=== TASK DIRECTIONS ===
Please write out all of the entries beneath this line exactly, skipping the pictures.

─── MATERIAL TO PROCESS

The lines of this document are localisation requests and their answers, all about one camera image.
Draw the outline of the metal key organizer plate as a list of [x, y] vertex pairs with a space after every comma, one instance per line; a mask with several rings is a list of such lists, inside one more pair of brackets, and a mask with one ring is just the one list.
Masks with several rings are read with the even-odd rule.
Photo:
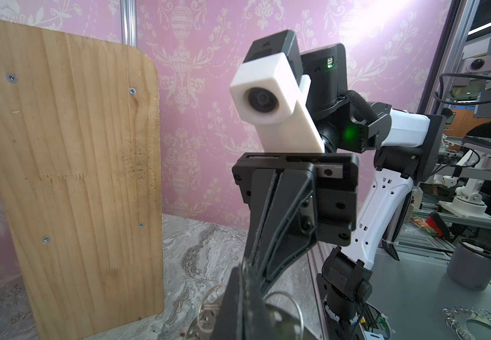
[[302, 307], [288, 292], [276, 290], [265, 297], [251, 289], [210, 288], [201, 300], [182, 339], [314, 339], [306, 328]]

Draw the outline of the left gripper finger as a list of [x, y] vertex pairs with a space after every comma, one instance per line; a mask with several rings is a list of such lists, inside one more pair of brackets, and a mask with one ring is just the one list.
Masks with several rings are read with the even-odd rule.
[[212, 339], [276, 339], [254, 270], [242, 263], [231, 271]]

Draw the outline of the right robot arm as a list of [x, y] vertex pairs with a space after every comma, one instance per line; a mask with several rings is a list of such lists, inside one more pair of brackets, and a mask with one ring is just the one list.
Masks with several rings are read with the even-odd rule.
[[250, 229], [213, 337], [276, 339], [268, 292], [320, 242], [333, 246], [317, 276], [331, 337], [358, 337], [377, 247], [430, 176], [444, 118], [364, 100], [347, 86], [342, 44], [303, 54], [292, 31], [254, 41], [230, 92], [263, 152], [232, 169]]

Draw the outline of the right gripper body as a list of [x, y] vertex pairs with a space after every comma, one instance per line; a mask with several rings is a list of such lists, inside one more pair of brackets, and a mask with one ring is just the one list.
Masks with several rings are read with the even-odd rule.
[[332, 245], [348, 246], [357, 222], [358, 158], [353, 154], [317, 153], [245, 153], [233, 166], [244, 203], [249, 206], [251, 181], [257, 169], [300, 169], [303, 164], [315, 168], [314, 206], [305, 202], [304, 217], [315, 214], [316, 239]]

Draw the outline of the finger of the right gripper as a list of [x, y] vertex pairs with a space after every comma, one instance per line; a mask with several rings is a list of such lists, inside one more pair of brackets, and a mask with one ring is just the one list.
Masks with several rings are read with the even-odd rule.
[[244, 259], [248, 260], [256, 272], [261, 271], [259, 269], [262, 254], [261, 242], [277, 181], [278, 174], [275, 169], [257, 169], [252, 175], [249, 201], [251, 218]]
[[302, 217], [300, 208], [305, 202], [309, 209], [314, 206], [315, 168], [306, 163], [300, 169], [284, 169], [277, 174], [261, 242], [261, 293], [267, 293], [285, 269], [314, 243], [315, 214], [309, 211]]

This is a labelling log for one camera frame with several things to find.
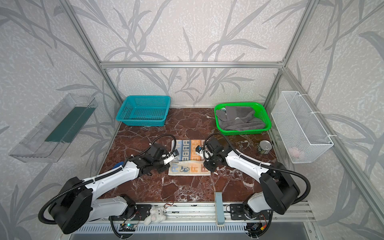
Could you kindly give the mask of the printed rabbit towel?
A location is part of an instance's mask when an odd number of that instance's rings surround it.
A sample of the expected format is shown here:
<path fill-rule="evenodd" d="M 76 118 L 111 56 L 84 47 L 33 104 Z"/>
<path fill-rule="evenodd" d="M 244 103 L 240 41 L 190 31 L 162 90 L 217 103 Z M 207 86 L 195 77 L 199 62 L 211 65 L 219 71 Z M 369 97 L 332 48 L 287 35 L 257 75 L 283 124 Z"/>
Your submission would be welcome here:
<path fill-rule="evenodd" d="M 211 174 L 204 167 L 204 158 L 196 153 L 196 147 L 201 146 L 204 140 L 172 140 L 172 147 L 179 152 L 170 162 L 169 176 L 209 176 Z"/>

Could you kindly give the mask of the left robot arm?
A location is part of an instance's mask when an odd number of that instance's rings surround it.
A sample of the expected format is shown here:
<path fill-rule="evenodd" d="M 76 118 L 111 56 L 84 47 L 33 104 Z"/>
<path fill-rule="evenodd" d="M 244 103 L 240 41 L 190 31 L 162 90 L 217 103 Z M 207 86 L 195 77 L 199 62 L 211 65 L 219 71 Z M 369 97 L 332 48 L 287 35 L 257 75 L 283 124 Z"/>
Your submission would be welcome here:
<path fill-rule="evenodd" d="M 175 146 L 168 151 L 153 141 L 146 150 L 110 171 L 83 180 L 71 178 L 42 206 L 38 219 L 43 224 L 59 226 L 63 234 L 71 234 L 88 222 L 127 214 L 135 208 L 134 201 L 128 196 L 100 197 L 126 182 L 150 174 L 152 170 L 165 171 L 177 156 L 179 152 Z"/>

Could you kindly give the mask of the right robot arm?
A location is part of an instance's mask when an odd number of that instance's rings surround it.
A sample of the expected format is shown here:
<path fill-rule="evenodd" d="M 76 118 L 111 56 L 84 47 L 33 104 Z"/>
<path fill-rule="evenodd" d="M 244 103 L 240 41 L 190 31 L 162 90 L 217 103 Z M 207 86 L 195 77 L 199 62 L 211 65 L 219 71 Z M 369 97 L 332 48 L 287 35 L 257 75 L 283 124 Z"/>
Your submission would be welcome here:
<path fill-rule="evenodd" d="M 209 135 L 196 153 L 204 158 L 204 166 L 214 173 L 218 166 L 237 169 L 256 180 L 262 191 L 248 197 L 243 202 L 245 216 L 254 219 L 262 211 L 285 214 L 288 208 L 303 201 L 311 191 L 311 183 L 304 175 L 288 170 L 284 165 L 265 163 L 249 157 L 237 150 L 229 139 L 218 133 L 227 142 L 223 145 L 215 134 Z"/>

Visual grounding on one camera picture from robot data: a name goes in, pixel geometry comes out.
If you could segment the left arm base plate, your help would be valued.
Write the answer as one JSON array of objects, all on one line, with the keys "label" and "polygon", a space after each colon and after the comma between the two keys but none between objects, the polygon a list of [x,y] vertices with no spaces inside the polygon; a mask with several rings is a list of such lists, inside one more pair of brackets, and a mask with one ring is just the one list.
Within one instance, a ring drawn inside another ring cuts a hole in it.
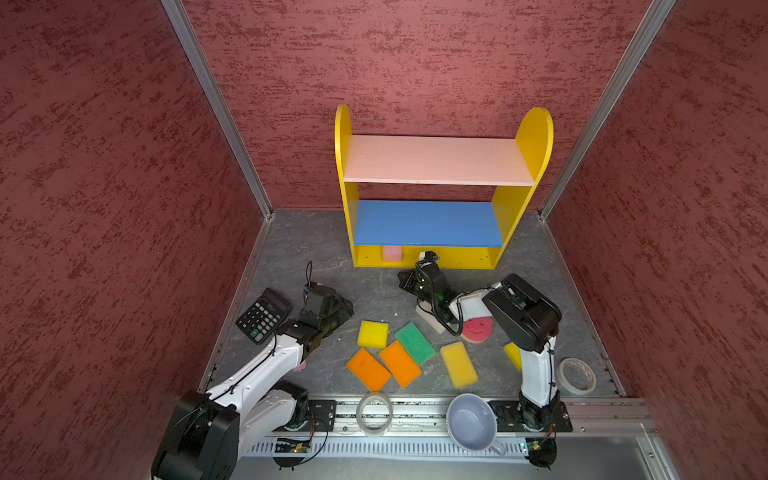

──────

=== OUTPUT OF THE TASK ===
The lines of this document are localisation requests and their answers, all about one camera image.
Draw the outline of the metal key organizer plate as a list of [x, y] vertex pairs with a space after every comma, one instance per line; a mask with several rings is a list of such lists, inside one more pair of brackets, and a mask with one ring is just the one list.
Masks with several rings are read with the even-odd rule.
Photo:
[[302, 307], [288, 292], [276, 290], [265, 297], [251, 289], [210, 288], [201, 300], [182, 339], [314, 339], [306, 328]]

Draw the outline of the left gripper finger as a list of [x, y] vertex pairs with a space after every comma, one instance per line; a mask with several rings is a list of such lists, inside one more pair of brackets, and a mask with one ring is just the one list.
Masks with several rings are read with the even-odd rule.
[[212, 339], [276, 339], [254, 270], [242, 263], [231, 271]]

Draw the outline of the right robot arm as a list of [x, y] vertex pairs with a space after every comma, one instance per line; a mask with several rings is a list of such lists, inside one more pair of brackets, and a mask with one ring is just the one list.
Masks with several rings are read with the even-odd rule.
[[250, 229], [213, 337], [276, 339], [268, 292], [320, 242], [333, 246], [317, 276], [331, 337], [358, 337], [377, 247], [430, 176], [444, 118], [364, 100], [347, 86], [342, 44], [303, 54], [292, 31], [254, 41], [230, 92], [263, 152], [232, 169]]

Draw the outline of the right gripper body as a list of [x, y] vertex pairs with a space after every comma, one instance per line; a mask with several rings is a list of such lists, inside one more pair of brackets, and a mask with one ring is just the one list.
Masks with several rings are read with the even-odd rule.
[[332, 245], [348, 246], [357, 222], [358, 158], [353, 154], [317, 153], [245, 153], [233, 166], [244, 203], [249, 206], [251, 181], [257, 169], [300, 169], [303, 164], [315, 168], [314, 206], [305, 202], [304, 217], [315, 214], [316, 239]]

Draw the outline of the finger of the right gripper as a list of [x, y] vertex pairs with a space after every comma, one instance per line; a mask with several rings is a list of such lists, inside one more pair of brackets, and a mask with one ring is just the one list.
Masks with several rings are read with the even-odd rule.
[[244, 259], [248, 260], [256, 272], [261, 271], [259, 269], [262, 254], [261, 242], [277, 181], [278, 174], [275, 169], [257, 169], [252, 175], [249, 201], [251, 218]]
[[302, 217], [300, 208], [305, 202], [309, 209], [314, 206], [315, 168], [306, 163], [300, 169], [284, 169], [277, 174], [261, 242], [261, 293], [267, 293], [285, 269], [314, 243], [315, 214], [309, 211]]

This is a labelling log for one camera frame with several things to find.
Could you kindly give the mask of the printed rabbit towel?
A location is part of an instance's mask when an odd number of that instance's rings surround it.
A sample of the expected format is shown here:
<path fill-rule="evenodd" d="M 76 118 L 111 56 L 84 47 L 33 104 Z"/>
<path fill-rule="evenodd" d="M 244 103 L 240 41 L 190 31 L 162 90 L 217 103 Z M 207 86 L 195 77 L 199 62 L 211 65 L 219 71 Z M 369 97 L 332 48 L 287 35 L 257 75 L 283 124 Z"/>
Your submission would be welcome here:
<path fill-rule="evenodd" d="M 211 174 L 204 167 L 204 158 L 196 153 L 196 147 L 201 146 L 204 140 L 172 140 L 172 147 L 179 152 L 170 162 L 169 176 L 209 176 Z"/>

Could you kindly give the mask of the left robot arm?
A location is part of an instance's mask when an odd number of that instance's rings surround it.
A sample of the expected format is shown here:
<path fill-rule="evenodd" d="M 76 118 L 111 56 L 84 47 L 33 104 Z"/>
<path fill-rule="evenodd" d="M 244 103 L 240 41 L 190 31 L 162 90 L 217 103 Z M 207 86 L 195 77 L 199 62 L 211 65 L 219 71 Z M 369 97 L 332 48 L 287 35 L 257 75 L 283 124 Z"/>
Your submission would be welcome here:
<path fill-rule="evenodd" d="M 175 146 L 168 151 L 153 141 L 146 150 L 110 171 L 83 180 L 71 178 L 42 206 L 38 219 L 43 224 L 59 226 L 63 234 L 71 234 L 88 222 L 127 214 L 135 208 L 134 201 L 128 196 L 100 197 L 126 182 L 150 174 L 152 170 L 165 171 L 177 156 L 179 152 Z"/>

Could you kindly give the mask of the right robot arm?
A location is part of an instance's mask when an odd number of that instance's rings surround it.
A sample of the expected format is shown here:
<path fill-rule="evenodd" d="M 76 118 L 111 56 L 84 47 L 33 104 Z"/>
<path fill-rule="evenodd" d="M 244 103 L 240 41 L 190 31 L 162 90 L 217 103 Z M 207 86 L 195 77 L 199 62 L 211 65 L 219 71 Z M 369 97 L 332 48 L 287 35 L 257 75 L 283 124 Z"/>
Your submission would be welcome here:
<path fill-rule="evenodd" d="M 209 135 L 196 153 L 204 158 L 204 166 L 214 173 L 218 166 L 237 169 L 256 180 L 262 191 L 248 197 L 243 202 L 245 216 L 254 219 L 262 211 L 285 214 L 288 208 L 303 201 L 311 191 L 311 183 L 304 175 L 288 170 L 284 165 L 265 163 L 249 157 L 237 150 L 229 139 L 218 133 L 227 142 L 223 145 L 215 134 Z"/>

Visual grounding on one camera picture from robot data: a name goes in, pixel geometry comes out.
If you could segment the left arm base plate, your help would be valued.
Write the answer as one JSON array of objects, all on one line, with the keys "label" and "polygon", a space after each colon and after the comma between the two keys but none between objects, the polygon a list of [x,y] vertices with no spaces inside the polygon; a mask with several rings is a list of such lists, inside one more pair of brackets, and a mask with one ring is just the one list.
Within one instance, a ring drawn inside another ring cuts a hole in it.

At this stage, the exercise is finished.